* [Excerpted records]:
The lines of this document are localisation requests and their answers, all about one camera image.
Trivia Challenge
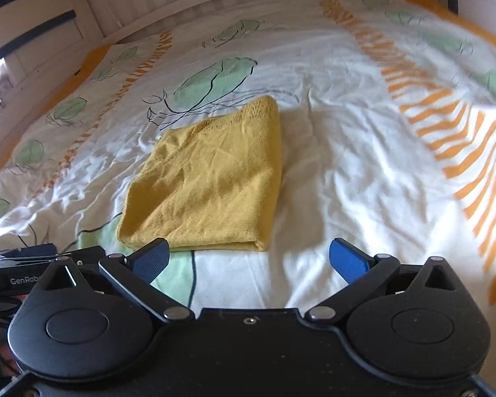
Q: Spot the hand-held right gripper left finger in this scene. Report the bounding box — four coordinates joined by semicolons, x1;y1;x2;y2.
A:
43;238;191;326

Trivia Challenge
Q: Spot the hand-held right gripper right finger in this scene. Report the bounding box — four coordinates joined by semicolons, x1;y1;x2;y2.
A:
306;238;458;325

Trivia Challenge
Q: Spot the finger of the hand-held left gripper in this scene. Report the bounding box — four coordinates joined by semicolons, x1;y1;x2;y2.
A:
57;245;105;267

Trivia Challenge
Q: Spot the yellow knit garment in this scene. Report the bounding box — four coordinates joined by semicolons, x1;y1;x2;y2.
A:
116;94;283;253

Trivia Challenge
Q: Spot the white leaf-print duvet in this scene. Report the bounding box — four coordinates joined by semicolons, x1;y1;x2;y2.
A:
0;0;496;365

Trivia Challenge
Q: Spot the black cable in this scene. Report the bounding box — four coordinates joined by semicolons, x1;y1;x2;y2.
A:
0;297;24;328

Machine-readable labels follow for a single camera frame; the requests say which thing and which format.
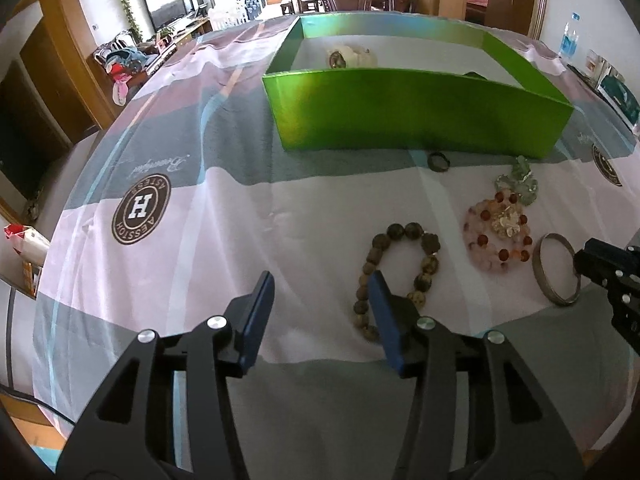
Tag dark green foil bag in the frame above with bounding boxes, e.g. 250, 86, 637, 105
597, 72, 640, 126

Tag small cardboard boxes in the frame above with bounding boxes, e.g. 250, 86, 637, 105
585, 50, 608, 78

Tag white plastic play fence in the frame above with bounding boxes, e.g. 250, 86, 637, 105
210, 0, 266, 31

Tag black cable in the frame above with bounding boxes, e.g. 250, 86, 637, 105
0, 385, 76, 431

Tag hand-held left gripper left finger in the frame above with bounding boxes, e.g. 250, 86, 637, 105
52, 270, 276, 480

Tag green crystal bracelet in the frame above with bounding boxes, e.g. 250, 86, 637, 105
495, 156, 540, 206

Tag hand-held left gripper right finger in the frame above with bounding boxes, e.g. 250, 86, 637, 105
367, 270, 586, 480

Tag pink and red bead bracelet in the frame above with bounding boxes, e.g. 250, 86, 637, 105
462, 190, 533, 273

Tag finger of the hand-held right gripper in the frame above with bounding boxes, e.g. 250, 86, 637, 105
574, 237, 640, 356

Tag wooden television cabinet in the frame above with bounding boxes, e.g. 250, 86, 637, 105
155, 15, 213, 51

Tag green hanging vine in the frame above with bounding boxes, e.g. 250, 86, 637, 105
109, 0, 143, 43

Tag silver metal bangle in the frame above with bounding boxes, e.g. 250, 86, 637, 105
531, 232, 582, 306

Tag pile of toys and clothes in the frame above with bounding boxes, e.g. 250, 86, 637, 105
95, 35, 176, 106

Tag flat screen television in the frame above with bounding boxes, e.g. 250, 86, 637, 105
141, 0, 198, 31

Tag green cardboard box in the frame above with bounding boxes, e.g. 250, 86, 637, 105
262, 12, 574, 160

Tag brown wooden bead bracelet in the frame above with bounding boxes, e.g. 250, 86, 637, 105
353, 222, 441, 343

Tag red and white packet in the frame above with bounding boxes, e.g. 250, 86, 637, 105
5, 225, 51, 296

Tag clear plastic water bottle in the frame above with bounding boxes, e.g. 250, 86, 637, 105
557, 20, 578, 61

* [What is required]: Please return all of the entries word for word, excluding the pictures.

* [Output]:
The lines of this document are localisation requests and their answers, all about one camera image.
Trivia Challenge
Q: Spot the hand-held right gripper left finger in this scene. Report the bounding box — four coordinates joined by semicolons, x1;y1;x2;y2.
A:
43;238;191;326

Trivia Challenge
Q: Spot the hand-held right gripper right finger in this scene. Report the bounding box — four coordinates joined by semicolons, x1;y1;x2;y2.
A:
306;238;458;325

Trivia Challenge
Q: Spot the finger of the hand-held left gripper in this scene. Report the bounding box — four coordinates joined by semicolons, x1;y1;x2;y2.
A:
57;245;105;267

Trivia Challenge
Q: Spot the yellow knit garment in this scene. Report the bounding box — four coordinates joined by semicolons, x1;y1;x2;y2.
A:
116;94;283;253

Trivia Challenge
Q: Spot the white leaf-print duvet in this scene. Report the bounding box — four coordinates joined by semicolons, x1;y1;x2;y2.
A:
0;0;496;365

Trivia Challenge
Q: Spot the black cable in this scene. Report the bounding box — four coordinates joined by semicolons, x1;y1;x2;y2.
A:
0;297;24;328

Machine-readable labels follow for a single camera frame; the requests say which thing and which format.
Tag dark green foil bag in the frame above with bounding boxes, e.g. 250, 86, 637, 105
597, 72, 640, 126

Tag small cardboard boxes in the frame above with bounding boxes, e.g. 250, 86, 637, 105
585, 50, 608, 78

Tag white plastic play fence in the frame above with bounding boxes, e.g. 250, 86, 637, 105
210, 0, 266, 31

Tag black cable in the frame above with bounding boxes, e.g. 250, 86, 637, 105
0, 385, 76, 431

Tag hand-held left gripper left finger in the frame above with bounding boxes, e.g. 250, 86, 637, 105
52, 270, 276, 480

Tag green crystal bracelet in the frame above with bounding boxes, e.g. 250, 86, 637, 105
495, 156, 540, 206

Tag hand-held left gripper right finger in the frame above with bounding boxes, e.g. 250, 86, 637, 105
367, 270, 586, 480

Tag pink and red bead bracelet in the frame above with bounding boxes, e.g. 250, 86, 637, 105
462, 190, 533, 273

Tag finger of the hand-held right gripper in the frame above with bounding boxes, e.g. 250, 86, 637, 105
574, 237, 640, 356

Tag wooden television cabinet in the frame above with bounding boxes, e.g. 250, 86, 637, 105
155, 15, 213, 51

Tag green hanging vine in the frame above with bounding boxes, e.g. 250, 86, 637, 105
109, 0, 143, 43

Tag silver metal bangle in the frame above with bounding boxes, e.g. 250, 86, 637, 105
531, 232, 582, 306

Tag pile of toys and clothes in the frame above with bounding boxes, e.g. 250, 86, 637, 105
95, 35, 176, 106

Tag flat screen television in the frame above with bounding boxes, e.g. 250, 86, 637, 105
141, 0, 198, 31

Tag green cardboard box in the frame above with bounding boxes, e.g. 250, 86, 637, 105
262, 12, 574, 160

Tag brown wooden bead bracelet in the frame above with bounding boxes, e.g. 250, 86, 637, 105
353, 222, 441, 343

Tag red and white packet in the frame above with bounding boxes, e.g. 250, 86, 637, 105
5, 225, 51, 296

Tag clear plastic water bottle in the frame above with bounding boxes, e.g. 250, 86, 637, 105
557, 20, 578, 61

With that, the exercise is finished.